Nuestras tragedias americanas son más vertiginosas. Conquistadores y conquistados rendimos culto al sol, a los atardeceres lentos, las selvas tropicales, los mares calientes, los frutos de colores obscenos y jóvenes.
Pienso en Bolivia. Pienso en Argentina. Pienso en mis abuelos, mis padres, mis amigos, mi hijo, mis sobrinos y en lo horrendo que es el mundo y los grandes y tremendos hijos de puta egoístas que somos los adultos.
Y aún así, siento un apetito voraz, insaciable e infatigable por esta cosa que llamamos vida, aunque sepamos que es también infierno y muerte.

domingo, 7 de septiembre de 2008

RECUERDOS DE LOS OTROS


Hay recuerdos que nos pertenecen con la fuerza de los huracanes. Son nuestros con la genuina pertenencia de cada mitocondria que nos hace ser quienes somos, y no otros.
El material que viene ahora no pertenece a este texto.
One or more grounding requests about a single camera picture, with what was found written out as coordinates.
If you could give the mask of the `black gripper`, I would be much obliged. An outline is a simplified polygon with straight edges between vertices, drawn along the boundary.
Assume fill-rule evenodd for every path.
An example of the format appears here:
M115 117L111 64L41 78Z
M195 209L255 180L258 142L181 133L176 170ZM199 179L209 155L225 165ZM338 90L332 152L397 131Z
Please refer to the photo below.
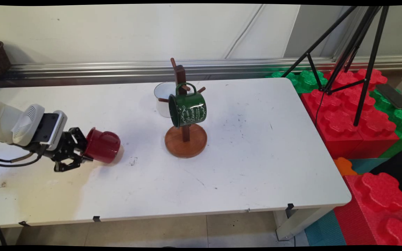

A veces compartirlos con quienes también los protagonizaron nos sorprende: ya sea que la sorpresa oscile entre el desconcierto, la incredulidad o la serendipity. Nuestra amiga, nuestra hermana, nuestro amante o nuestro hijo relatan de ese recuerdo -que veneramos como a una de nuestras más valiosas pertenencias-una versión tan tergiversada, que dudamos si tenemos frente a nosotros a un/a descarado mentiroso o fabulador o simplemente a otro, que estuvo allí, que vivió con nosotros la experiencia y, a pesar de ello, no sabe nada de lo que recordamos, de lo que nos constituye, de quienes somos. Podemos atribuirle verosimilitud a su relato de nuestro recuerdo común, incluso reirnos como cómplices de un secreto y sin embargo, se levanta, entre nosotros y los otros, un muro infranqueable que nos deja, para siempre, solos en nuestro desconcierto.